Friday, March 20, 2009

Hide in the corner

Okay, one more depressor and I will be quiet,

I think that I am becoming anti-social. I was never a real people person to begin with. Now I like people and I think we need them. Maybe I realize that they do not need me.

The further in life I go, the more it seems people are strange. It is almost like they do weird things and get on my nerves.

It always seem like people just concentrate on the same thing. I know I am guilty of it, but society is so repetitive. I do not enjoy hearing the same thing multiple times. We are a need civilization also. Sometimes I cringe when people approach or think "Oh, boy. What now?" I also get tired of all the pleasantries. It can be annoying when people say hello to everyone, even if he has seen that person five times already.
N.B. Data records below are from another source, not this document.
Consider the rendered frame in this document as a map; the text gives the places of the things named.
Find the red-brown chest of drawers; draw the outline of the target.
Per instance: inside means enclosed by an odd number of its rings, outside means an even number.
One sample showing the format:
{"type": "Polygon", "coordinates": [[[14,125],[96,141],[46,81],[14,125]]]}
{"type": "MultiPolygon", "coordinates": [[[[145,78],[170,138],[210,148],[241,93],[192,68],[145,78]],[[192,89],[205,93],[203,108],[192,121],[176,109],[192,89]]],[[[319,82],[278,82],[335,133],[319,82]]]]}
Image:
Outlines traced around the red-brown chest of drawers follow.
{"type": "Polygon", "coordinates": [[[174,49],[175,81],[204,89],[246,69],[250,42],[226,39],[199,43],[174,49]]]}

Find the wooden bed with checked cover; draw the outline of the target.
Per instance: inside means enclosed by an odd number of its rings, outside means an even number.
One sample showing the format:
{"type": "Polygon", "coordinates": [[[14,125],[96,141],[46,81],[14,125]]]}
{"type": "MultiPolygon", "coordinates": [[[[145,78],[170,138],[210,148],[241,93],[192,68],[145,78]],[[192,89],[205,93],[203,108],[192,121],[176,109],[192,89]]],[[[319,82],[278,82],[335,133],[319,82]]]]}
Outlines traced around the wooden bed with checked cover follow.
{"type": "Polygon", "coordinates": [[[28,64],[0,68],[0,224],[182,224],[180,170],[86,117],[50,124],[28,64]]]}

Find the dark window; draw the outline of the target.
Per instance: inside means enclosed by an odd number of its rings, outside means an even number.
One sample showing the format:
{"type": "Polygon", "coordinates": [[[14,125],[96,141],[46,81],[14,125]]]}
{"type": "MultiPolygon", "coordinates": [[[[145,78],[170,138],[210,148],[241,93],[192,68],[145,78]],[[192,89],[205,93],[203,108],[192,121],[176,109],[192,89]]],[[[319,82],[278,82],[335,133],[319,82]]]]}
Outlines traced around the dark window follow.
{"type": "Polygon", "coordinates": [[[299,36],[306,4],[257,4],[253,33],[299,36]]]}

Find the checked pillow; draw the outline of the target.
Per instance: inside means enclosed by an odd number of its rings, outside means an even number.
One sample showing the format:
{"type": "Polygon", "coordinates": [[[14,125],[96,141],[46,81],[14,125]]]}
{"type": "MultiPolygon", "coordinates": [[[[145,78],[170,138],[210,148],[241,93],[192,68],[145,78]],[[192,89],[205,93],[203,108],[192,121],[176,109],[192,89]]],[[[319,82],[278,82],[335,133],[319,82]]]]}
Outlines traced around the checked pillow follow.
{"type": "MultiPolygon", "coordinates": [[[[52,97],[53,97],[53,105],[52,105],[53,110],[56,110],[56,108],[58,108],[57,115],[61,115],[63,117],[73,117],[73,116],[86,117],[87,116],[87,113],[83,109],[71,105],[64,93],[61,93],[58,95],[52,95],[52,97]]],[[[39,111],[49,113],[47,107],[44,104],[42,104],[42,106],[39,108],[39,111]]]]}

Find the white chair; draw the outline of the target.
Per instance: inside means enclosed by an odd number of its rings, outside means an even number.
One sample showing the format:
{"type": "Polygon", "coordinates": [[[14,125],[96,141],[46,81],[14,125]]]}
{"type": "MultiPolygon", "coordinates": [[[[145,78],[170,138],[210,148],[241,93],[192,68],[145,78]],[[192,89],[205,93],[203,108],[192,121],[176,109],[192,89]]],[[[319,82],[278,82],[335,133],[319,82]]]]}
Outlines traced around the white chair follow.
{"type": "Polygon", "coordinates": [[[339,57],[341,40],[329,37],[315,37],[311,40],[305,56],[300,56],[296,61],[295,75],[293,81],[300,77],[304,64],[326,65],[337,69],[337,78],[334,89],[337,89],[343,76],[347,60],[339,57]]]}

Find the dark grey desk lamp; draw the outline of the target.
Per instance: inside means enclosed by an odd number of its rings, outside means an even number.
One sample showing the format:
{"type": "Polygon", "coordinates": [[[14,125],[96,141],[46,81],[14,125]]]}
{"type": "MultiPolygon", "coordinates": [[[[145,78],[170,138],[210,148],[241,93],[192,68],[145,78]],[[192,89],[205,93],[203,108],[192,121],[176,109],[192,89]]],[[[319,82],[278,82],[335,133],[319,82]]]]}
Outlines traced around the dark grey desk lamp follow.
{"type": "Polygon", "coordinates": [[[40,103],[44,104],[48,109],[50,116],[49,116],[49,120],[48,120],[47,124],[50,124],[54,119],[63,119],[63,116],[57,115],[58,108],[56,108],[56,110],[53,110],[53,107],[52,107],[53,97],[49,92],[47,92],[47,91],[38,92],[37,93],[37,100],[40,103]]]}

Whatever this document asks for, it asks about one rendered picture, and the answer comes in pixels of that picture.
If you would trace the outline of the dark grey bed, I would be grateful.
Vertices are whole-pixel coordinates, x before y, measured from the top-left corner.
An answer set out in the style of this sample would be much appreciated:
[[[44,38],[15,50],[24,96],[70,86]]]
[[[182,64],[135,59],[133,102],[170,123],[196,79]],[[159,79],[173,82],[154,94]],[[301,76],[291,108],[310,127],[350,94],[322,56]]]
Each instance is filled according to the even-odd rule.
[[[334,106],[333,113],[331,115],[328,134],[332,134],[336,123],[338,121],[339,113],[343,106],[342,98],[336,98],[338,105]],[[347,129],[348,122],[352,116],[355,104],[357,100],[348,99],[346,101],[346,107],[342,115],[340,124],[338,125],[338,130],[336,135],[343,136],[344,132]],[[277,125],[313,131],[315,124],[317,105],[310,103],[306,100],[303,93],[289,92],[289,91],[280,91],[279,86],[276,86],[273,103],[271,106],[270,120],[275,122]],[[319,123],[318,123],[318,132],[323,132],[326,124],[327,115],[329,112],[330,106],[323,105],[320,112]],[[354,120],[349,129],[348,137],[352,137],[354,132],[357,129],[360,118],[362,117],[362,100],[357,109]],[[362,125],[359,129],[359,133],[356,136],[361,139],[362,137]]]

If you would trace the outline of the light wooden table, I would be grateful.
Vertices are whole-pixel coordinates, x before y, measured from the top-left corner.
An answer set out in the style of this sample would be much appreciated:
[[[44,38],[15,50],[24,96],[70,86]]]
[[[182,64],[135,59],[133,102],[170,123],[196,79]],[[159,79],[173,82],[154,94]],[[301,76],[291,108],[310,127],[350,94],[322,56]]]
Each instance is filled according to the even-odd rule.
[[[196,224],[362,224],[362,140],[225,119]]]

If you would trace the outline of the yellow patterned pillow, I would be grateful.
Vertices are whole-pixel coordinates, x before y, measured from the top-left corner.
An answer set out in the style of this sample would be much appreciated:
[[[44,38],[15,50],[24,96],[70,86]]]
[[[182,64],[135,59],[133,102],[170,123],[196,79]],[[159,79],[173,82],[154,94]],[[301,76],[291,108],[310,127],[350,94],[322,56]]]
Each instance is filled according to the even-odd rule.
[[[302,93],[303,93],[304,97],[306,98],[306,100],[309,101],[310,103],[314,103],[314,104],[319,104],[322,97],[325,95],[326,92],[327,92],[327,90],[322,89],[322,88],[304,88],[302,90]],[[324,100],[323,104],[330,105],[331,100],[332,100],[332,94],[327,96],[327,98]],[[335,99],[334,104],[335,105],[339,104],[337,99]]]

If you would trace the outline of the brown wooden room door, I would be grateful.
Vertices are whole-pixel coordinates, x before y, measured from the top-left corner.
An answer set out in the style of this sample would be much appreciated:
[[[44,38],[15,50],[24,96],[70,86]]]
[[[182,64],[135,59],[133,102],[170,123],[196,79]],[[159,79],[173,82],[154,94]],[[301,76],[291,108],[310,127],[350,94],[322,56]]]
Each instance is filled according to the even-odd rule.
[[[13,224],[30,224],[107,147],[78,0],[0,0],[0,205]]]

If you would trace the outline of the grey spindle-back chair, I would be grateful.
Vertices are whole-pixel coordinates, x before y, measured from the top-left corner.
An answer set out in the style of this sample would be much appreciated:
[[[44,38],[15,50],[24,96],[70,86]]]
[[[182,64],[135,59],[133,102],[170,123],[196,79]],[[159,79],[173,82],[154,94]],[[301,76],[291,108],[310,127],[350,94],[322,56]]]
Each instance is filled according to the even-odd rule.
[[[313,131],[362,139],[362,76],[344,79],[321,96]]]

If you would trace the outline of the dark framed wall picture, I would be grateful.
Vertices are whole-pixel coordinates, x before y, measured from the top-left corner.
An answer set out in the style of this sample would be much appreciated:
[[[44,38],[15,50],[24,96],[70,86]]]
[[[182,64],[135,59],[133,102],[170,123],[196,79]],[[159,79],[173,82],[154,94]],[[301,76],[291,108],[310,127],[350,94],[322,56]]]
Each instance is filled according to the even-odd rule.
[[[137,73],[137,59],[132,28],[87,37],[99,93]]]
The "Hi. How are you doing?" can get on my nerves. It seems to me to just be a greeting. The person is usually not interested beyond a one world response. Now I know that was a mass generalization and some people are interested and caring. The majority just are caught in a routine. Perhaps I have no manners, that could be true.

I wish I could just hide away and never be bothered. However, I would probably be bored in about five minutes. The sad thing is I need people to keep me going. Someone has to run my life for me.

Well I hope my trilogy of tragedy is over. The bright news is it is almost the weekend.